Советский православный Ватикан
Как на заре Холодной войны в СССР пытались создать церковный «Варшавский договор»
В 1947–1948 годах советское руководство обдумывало чуть ли не самый причудливый из своих утопических проектов. Оно рассчитывало создать «церковный интернационал» более или менее глобального масштаба, который координировался бы из Москвы. Тем самым в начавшемся мировом противостоянии должен был открыться еще один фронт — религиозный.
В Москву съезжаются иерархи всех православных церквей мира. Собрание провозглашает себя Вселенским собором — великая историческая веха: последний собор, имеющий общепризнанный статус вселенского, на Востоке созывался в незапамятные времена, в конце VIII века. Собор признает московскую патриаршую кафедру главной для всего мирового православия. А патриарх Московский, соответственно, становится патриархом Вселенским.
О чем‑то таком, конечно, многие горячие головы мечтали по крайней мере с XVII столетия, когда патриарх Никон мнил себя восточным аналогом римского папы, «всему миру ясно сияющим». Некоторые, кажется, продолжают мечтать и до сих пор. Но все-таки одно дело, когда это все публицистические грезы. И совсем другое, когда такие планы деловито излагаются в канцелярских документах безбожного государства — причем со всякими классово чуждыми терминами и выражениями. Георгий Карпов, председатель Совета по делам РПЦ при Совете министров СССР, в своем докладе для товарищей из ЦК ВКП(б) так и пишет не обинуясь: «Вселенский собор», «присвоение Московской патриархии титула Вселенской» и так далее. Это начало 1947 года.

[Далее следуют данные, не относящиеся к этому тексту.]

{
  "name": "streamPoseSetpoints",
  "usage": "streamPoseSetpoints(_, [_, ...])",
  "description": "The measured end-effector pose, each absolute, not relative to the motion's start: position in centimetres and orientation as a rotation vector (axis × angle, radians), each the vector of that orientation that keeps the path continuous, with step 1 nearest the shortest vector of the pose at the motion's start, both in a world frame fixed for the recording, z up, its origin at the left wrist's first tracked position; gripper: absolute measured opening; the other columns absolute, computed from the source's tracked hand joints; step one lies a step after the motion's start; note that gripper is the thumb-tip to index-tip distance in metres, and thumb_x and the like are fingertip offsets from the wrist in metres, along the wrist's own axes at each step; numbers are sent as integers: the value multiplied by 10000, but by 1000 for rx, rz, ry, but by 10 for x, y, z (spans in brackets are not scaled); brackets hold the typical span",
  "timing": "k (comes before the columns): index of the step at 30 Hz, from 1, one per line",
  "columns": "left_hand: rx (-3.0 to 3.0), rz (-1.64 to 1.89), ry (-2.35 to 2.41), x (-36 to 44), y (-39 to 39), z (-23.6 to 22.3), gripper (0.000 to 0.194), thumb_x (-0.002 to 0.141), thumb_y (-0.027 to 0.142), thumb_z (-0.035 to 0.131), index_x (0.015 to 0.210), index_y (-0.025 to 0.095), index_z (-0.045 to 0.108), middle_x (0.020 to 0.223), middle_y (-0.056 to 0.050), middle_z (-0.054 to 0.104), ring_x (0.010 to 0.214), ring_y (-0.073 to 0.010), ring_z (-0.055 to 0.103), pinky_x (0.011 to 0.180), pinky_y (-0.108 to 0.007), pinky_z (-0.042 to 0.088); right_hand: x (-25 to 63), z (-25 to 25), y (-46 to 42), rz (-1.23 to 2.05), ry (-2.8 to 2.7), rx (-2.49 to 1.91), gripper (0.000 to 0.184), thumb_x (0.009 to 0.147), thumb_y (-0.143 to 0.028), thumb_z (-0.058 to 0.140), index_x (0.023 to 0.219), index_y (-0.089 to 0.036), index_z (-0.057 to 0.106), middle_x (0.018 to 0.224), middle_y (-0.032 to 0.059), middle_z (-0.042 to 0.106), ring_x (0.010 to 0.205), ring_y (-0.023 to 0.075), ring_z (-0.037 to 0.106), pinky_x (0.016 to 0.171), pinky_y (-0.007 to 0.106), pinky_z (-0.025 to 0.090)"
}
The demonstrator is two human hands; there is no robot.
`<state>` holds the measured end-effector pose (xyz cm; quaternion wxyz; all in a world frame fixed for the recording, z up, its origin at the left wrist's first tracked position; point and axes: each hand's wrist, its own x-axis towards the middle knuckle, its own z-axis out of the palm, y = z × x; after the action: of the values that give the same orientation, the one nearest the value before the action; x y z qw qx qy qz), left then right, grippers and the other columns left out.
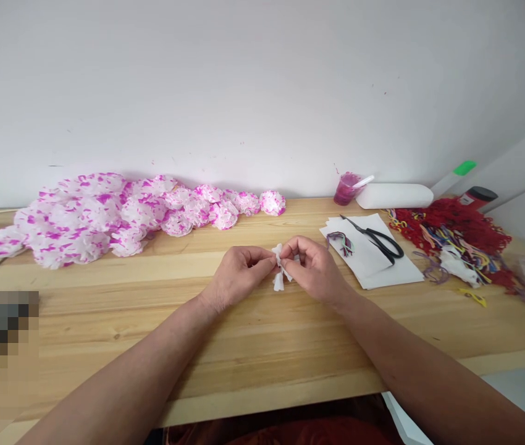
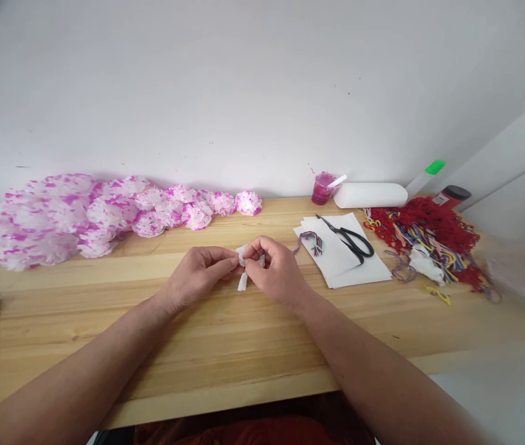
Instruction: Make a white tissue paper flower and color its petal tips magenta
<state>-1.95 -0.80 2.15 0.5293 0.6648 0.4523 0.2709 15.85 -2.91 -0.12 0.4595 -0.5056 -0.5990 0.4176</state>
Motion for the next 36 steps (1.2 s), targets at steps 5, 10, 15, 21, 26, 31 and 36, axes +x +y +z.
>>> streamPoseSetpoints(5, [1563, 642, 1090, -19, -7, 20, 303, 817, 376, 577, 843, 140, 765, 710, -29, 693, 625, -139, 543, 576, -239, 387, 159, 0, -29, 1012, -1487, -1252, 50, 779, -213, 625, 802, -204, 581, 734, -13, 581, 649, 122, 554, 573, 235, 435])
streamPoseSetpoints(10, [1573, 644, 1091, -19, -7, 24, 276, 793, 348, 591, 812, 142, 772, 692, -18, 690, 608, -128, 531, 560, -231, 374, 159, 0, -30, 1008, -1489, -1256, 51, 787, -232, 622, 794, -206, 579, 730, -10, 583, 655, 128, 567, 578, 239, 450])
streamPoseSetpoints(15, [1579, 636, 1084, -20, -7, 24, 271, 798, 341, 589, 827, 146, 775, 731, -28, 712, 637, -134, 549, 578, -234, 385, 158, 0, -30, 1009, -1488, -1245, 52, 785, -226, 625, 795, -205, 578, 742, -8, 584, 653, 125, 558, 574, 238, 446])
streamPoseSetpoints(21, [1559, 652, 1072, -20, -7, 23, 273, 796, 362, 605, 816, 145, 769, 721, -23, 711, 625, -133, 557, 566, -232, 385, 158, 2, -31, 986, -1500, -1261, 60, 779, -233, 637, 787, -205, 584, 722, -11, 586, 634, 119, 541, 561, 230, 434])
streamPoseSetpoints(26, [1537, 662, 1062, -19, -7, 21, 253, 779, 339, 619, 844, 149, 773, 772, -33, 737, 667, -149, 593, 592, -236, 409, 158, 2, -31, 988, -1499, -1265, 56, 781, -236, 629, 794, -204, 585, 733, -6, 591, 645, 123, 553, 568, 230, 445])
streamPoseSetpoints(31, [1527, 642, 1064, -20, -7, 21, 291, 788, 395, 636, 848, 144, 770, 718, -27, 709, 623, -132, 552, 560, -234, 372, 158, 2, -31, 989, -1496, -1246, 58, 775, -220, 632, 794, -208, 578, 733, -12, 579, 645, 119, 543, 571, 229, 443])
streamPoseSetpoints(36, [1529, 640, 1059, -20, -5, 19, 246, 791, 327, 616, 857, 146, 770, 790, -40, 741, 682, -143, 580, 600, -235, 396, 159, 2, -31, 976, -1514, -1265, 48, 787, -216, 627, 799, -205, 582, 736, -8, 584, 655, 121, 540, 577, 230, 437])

Внешнеполитические удобства для такого церковно-исторического переворота вроде бы были. Православные Болгария, Румыния, Сербия со своими автокефальными церквями — все это теперь были страны народной демократии, пообещавшие навести «тот же порядок во взаимоотношениях между церковью и государством, какой существует в Советском Союзе»; тамошние церковные лидеры прекрасно знали, что споры с государством при этом порядке запросто оборачиваются расстрелами и лагерями, а потому их согласие было, можно сказать, в кармане. То же касается православных общин Албании, Польши, Чехословакии, а о Грузинской православной церкви и говорить нечего. Константинопольский патриарх Максим к Советскому Союзу относился благожелательно, в Греции коммунисты воевали с правительством — и, как казалось, небезуспешно. Оставались старинные патриархаты Ближнего Востока — Антиохийская, Александрийская, Иерусалимская церковь, но тамошних полунищих и привыкших к униженному положению патриархов, как всегда, можно было без затей подкупить.

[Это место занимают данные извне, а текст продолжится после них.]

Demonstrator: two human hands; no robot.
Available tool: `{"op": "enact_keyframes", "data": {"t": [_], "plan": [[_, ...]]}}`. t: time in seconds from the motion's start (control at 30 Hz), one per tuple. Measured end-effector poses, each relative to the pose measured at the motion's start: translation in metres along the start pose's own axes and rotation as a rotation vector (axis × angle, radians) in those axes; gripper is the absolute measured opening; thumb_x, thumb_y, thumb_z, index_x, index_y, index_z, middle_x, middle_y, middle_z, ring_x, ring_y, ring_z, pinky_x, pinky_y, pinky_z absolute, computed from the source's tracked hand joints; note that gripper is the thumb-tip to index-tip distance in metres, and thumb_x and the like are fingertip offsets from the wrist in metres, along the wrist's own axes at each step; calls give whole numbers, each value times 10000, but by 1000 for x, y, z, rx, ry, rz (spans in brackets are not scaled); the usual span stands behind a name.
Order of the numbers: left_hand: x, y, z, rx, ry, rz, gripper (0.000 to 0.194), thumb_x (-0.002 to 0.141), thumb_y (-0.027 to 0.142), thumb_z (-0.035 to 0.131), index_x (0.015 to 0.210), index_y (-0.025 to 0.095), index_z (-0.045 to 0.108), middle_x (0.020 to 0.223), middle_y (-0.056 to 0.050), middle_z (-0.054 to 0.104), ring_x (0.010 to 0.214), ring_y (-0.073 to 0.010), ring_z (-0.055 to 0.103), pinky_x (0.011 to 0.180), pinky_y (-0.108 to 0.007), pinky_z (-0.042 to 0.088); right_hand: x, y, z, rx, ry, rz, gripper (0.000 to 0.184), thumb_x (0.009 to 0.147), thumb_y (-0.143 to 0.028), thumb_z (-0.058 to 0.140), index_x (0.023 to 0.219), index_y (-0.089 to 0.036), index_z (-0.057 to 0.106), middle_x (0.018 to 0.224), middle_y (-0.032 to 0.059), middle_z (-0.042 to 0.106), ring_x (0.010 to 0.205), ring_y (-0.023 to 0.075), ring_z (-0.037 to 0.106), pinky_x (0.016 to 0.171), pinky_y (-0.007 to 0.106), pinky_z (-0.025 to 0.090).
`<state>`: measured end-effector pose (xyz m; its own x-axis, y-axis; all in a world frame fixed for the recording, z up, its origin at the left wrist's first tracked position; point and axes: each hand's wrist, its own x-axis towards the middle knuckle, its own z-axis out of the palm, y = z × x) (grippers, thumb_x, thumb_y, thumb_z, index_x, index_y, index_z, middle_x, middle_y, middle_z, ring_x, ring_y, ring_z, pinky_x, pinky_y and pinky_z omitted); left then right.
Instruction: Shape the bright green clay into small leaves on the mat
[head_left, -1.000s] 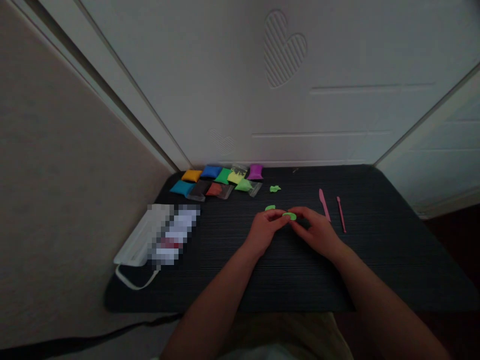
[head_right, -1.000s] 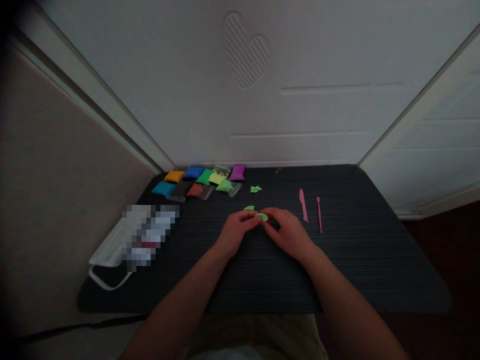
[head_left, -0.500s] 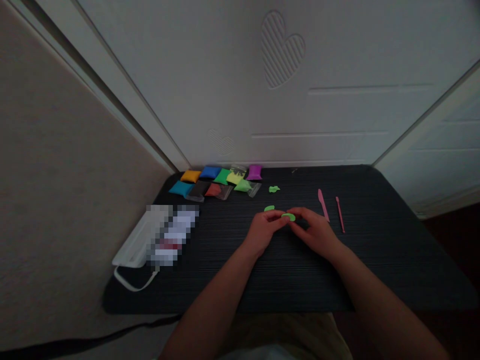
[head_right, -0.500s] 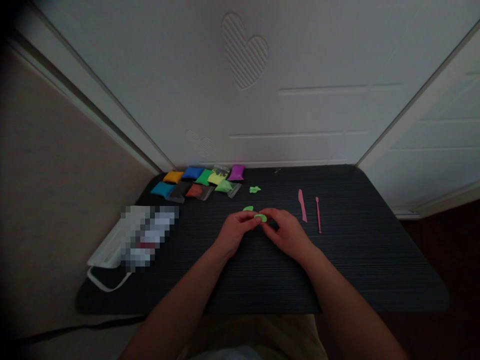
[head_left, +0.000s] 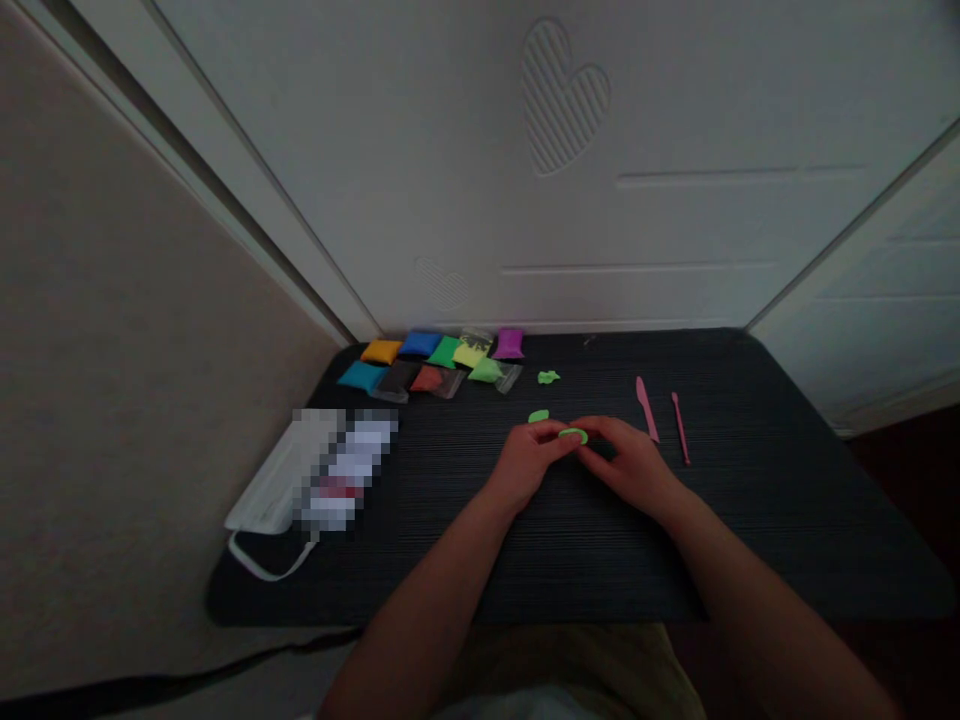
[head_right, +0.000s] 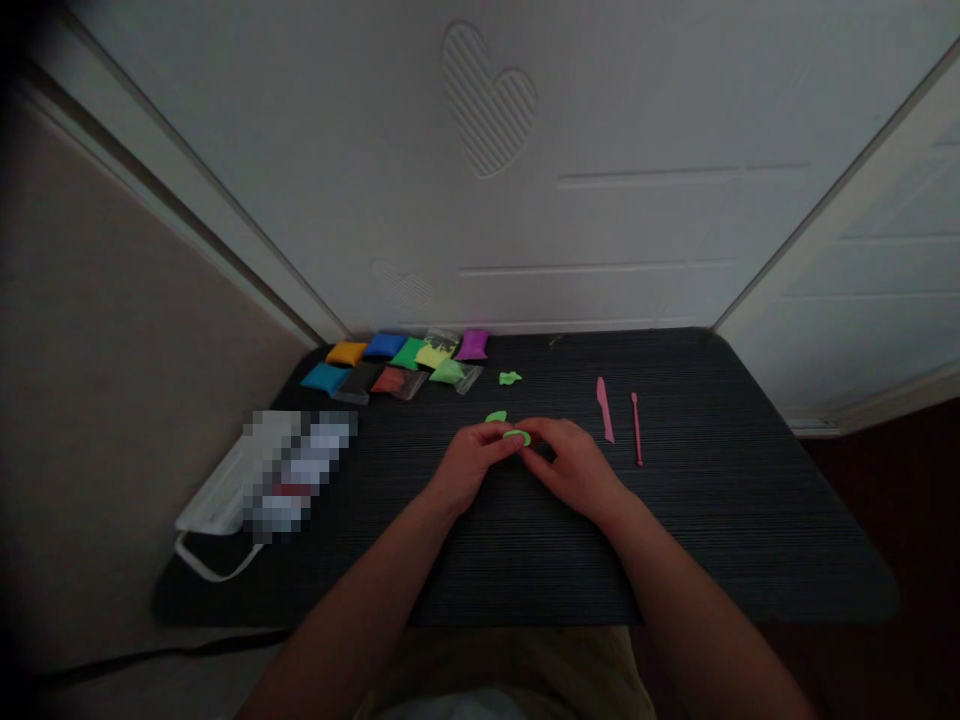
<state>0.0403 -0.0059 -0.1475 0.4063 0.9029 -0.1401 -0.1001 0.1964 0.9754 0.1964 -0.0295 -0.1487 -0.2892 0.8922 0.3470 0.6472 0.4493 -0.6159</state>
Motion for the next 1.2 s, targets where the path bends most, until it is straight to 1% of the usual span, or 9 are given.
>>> {"op": "enact_keyframes", "data": {"t": [0.1,0.2,0.37,0.57,0.77,0.93,1.2], "plan": [[0,0,0,-12,-7,-8,171,663,304,623,745,157,657,768,-11,650,775,-159,565,799,-297,377,0,-1,-1,-2,1,-7,246,775,-228,522,1021,-228,525,953,34,624,850,170,577,773,336,457],[1,0,-1,-27,-15,-17,186,662,302,627,782,163,657,773,-11,647,763,-153,562,779,-292,382,0,-1,-3,-8,-2,1,243,776,-224,523,1019,-228,527,938,26,626,839,163,574,766,325,456],[2,0,-2,-17,27,-22,191,639,307,647,768,166,659,743,-4,642,725,-142,556,755,-282,384,0,0,-4,-28,19,10,249,769,-246,539,1015,-210,530,916,32,625,821,160,571,755,314,452],[2,-1,-4,12,27,-1,185,642,314,641,757,171,663,754,-8,649,749,-154,563,781,-298,377,0,0,-3,-42,17,2,245,770,-240,538,1013,-207,529,911,33,626,817,156,572,753,307,448],[2,-1,-3,14,-4,7,204,654,317,631,789,167,661,794,-23,657,788,-167,574,806,-313,378,0,0,-3,-50,23,-3,246,767,-237,539,1011,-210,530,912,34,626,815,157,572,745,305,452],[1,-1,-4,36,-6,32,196,658,313,629,783,167,664,779,-23,657,793,-172,576,813,-319,379,0,0,-2,-48,20,-28,234,770,-229,531,1003,-216,536,918,32,630,822,157,577,744,304,452],[0,-2,-3,-45,-49,-22,198,658,292,633,806,165,665,812,-33,663,788,-171,581,815,-324,385,-1,-2,-4,-60,11,-44,246,767,-220,529,1012,-211,542,918,35,636,836,159,582,764,311,445]]}}
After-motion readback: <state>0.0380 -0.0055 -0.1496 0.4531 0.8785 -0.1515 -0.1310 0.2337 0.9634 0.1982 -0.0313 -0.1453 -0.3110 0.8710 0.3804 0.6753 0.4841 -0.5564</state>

Предпосылки внутренние были тем более: после «незабываемой встречи» в сентябре 1943‑го, когда три иерарха Русской православной церкви посреди ночи были приняты Сталиным в Кремле, чудес было предостаточно. Разрешили выбрать патриарха, освобождали епископов, открывали храмы (и не закрывали те, что были открыты на оккупированных территориях), упразднили Союз воинствующих безбожников, придавили обновленцев, разрешили показывать духовенство на киноэкране в позитивном контексте. Образовали, наконец, в видах отеческой заботы тот самый Совет по делам РПЦ во главе с чекистом Карповым, недоучившимся семинаристом. Который не упускал случая публично дать понять, что все это благорастворение — подарок за лояльность, «одобрение властью той позиции, которую Церковь заняла в отношении государства в предвоенное десятилетие и в военные годы».